Lines holding the word "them": how many does the material below have? Answer with nothing but the number.

# # #

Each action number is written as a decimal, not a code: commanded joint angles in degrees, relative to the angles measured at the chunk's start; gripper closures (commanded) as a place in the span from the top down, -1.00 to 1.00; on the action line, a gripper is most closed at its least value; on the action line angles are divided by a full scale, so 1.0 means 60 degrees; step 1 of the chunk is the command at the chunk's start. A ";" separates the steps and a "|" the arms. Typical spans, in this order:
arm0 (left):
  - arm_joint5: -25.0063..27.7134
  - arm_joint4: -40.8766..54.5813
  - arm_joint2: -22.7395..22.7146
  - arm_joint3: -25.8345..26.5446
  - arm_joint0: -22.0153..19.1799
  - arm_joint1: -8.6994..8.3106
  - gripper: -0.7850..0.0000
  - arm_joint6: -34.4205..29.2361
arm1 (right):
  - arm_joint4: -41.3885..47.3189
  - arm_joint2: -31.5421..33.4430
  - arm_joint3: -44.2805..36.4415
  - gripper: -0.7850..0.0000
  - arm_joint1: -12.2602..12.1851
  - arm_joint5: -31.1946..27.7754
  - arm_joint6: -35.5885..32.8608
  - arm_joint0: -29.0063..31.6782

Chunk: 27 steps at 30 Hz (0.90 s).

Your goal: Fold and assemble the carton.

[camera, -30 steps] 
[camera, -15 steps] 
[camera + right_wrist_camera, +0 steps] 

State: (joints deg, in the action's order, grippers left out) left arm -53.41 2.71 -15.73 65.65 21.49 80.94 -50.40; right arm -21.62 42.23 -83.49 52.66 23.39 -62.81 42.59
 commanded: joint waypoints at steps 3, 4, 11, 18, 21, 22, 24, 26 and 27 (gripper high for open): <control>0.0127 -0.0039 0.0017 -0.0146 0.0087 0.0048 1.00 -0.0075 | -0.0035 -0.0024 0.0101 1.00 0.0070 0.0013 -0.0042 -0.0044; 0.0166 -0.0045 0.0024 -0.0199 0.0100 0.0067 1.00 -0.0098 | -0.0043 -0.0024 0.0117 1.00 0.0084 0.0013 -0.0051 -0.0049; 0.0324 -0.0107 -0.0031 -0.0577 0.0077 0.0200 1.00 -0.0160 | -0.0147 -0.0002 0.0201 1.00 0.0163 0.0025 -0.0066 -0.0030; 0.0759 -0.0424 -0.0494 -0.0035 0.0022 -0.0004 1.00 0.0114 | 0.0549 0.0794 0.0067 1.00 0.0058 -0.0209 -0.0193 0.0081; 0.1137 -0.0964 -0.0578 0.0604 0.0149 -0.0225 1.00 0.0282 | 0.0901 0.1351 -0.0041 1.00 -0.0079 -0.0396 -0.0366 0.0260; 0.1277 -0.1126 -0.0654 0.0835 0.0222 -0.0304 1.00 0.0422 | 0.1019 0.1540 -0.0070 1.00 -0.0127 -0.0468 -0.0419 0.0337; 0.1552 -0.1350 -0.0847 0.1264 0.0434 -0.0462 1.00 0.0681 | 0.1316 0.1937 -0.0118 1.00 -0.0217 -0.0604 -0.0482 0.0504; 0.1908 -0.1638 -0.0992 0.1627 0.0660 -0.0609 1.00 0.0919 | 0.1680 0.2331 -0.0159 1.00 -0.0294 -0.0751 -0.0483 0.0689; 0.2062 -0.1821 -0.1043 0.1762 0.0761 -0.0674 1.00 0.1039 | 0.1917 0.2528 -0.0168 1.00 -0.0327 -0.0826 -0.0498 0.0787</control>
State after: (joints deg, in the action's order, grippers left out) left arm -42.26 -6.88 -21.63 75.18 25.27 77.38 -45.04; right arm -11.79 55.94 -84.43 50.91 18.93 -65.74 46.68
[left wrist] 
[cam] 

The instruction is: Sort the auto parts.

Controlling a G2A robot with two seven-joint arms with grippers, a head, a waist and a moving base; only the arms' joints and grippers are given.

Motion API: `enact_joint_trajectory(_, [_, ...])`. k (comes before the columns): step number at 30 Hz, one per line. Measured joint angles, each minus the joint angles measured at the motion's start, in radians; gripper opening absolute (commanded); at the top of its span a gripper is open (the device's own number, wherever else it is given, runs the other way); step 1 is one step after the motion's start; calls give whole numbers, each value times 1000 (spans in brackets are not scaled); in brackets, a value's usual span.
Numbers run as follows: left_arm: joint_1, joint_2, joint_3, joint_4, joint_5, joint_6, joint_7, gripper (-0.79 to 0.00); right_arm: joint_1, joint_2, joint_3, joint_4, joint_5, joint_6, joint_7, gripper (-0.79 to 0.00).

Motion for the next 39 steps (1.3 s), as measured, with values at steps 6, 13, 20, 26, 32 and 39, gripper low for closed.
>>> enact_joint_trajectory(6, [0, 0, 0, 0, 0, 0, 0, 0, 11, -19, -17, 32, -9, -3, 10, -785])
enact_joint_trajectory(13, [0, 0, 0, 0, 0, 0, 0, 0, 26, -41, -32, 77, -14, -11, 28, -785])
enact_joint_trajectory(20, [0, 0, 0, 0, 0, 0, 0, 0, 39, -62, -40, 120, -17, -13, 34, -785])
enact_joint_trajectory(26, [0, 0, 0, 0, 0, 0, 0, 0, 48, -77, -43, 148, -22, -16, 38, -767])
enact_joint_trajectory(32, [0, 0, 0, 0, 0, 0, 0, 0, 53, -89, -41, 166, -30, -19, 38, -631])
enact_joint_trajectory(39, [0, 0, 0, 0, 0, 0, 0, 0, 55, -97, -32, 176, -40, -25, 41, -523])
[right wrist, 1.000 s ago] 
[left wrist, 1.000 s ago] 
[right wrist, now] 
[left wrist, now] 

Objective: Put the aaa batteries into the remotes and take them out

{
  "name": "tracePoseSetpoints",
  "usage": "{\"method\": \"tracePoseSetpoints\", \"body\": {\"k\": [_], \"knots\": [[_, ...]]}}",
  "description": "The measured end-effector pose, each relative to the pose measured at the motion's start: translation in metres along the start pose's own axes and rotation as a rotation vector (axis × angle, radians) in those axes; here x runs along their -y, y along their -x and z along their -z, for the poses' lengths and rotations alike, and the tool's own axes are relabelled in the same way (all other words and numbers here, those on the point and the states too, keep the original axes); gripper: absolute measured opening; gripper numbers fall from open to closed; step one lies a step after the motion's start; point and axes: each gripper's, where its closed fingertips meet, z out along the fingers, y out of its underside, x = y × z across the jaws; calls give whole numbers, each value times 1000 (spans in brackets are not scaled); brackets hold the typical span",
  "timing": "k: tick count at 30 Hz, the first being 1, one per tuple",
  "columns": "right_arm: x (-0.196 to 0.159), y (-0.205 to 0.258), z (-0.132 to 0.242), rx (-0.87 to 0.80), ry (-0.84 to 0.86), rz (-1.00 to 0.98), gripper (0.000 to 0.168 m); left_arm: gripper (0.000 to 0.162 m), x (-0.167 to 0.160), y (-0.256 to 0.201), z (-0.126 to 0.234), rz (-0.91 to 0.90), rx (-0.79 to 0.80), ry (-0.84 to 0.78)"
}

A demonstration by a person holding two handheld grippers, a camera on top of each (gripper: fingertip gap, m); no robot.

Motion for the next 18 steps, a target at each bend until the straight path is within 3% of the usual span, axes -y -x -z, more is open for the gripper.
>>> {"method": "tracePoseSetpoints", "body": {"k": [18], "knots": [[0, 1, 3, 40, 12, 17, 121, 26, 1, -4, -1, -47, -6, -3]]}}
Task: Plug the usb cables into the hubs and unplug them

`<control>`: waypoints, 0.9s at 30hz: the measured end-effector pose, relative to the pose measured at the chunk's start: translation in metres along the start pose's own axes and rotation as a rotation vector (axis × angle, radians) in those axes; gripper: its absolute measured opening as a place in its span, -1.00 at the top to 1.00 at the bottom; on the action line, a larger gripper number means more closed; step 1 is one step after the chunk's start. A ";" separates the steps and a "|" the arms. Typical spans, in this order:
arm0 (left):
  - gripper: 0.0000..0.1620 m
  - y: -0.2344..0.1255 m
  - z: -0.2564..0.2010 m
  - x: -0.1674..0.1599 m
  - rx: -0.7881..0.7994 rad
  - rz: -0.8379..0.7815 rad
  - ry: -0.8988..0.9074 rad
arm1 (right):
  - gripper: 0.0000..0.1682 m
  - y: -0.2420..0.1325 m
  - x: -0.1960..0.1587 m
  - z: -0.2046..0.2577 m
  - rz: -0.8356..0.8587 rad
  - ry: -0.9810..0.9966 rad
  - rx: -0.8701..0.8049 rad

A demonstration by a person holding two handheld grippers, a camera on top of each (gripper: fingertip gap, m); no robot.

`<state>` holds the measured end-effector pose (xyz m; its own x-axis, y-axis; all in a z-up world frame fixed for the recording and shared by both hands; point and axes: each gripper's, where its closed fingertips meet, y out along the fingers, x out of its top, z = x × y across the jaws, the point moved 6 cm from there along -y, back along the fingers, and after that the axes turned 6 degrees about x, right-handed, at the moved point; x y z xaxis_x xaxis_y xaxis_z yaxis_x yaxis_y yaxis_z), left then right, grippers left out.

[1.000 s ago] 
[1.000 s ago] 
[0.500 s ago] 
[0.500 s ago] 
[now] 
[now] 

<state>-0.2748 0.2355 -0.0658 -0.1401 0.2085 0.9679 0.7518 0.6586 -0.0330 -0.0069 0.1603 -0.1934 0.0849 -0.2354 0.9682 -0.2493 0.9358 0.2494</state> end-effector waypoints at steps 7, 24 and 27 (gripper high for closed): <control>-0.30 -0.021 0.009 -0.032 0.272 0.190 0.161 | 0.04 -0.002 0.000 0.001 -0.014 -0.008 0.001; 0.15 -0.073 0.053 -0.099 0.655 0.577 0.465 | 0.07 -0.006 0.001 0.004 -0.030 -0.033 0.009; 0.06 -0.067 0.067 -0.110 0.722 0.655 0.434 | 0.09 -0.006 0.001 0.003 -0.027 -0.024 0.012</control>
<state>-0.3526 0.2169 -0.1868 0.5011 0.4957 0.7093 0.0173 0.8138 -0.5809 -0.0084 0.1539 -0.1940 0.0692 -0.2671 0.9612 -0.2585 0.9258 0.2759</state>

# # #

_ANSWER TO THE EXERCISE_
2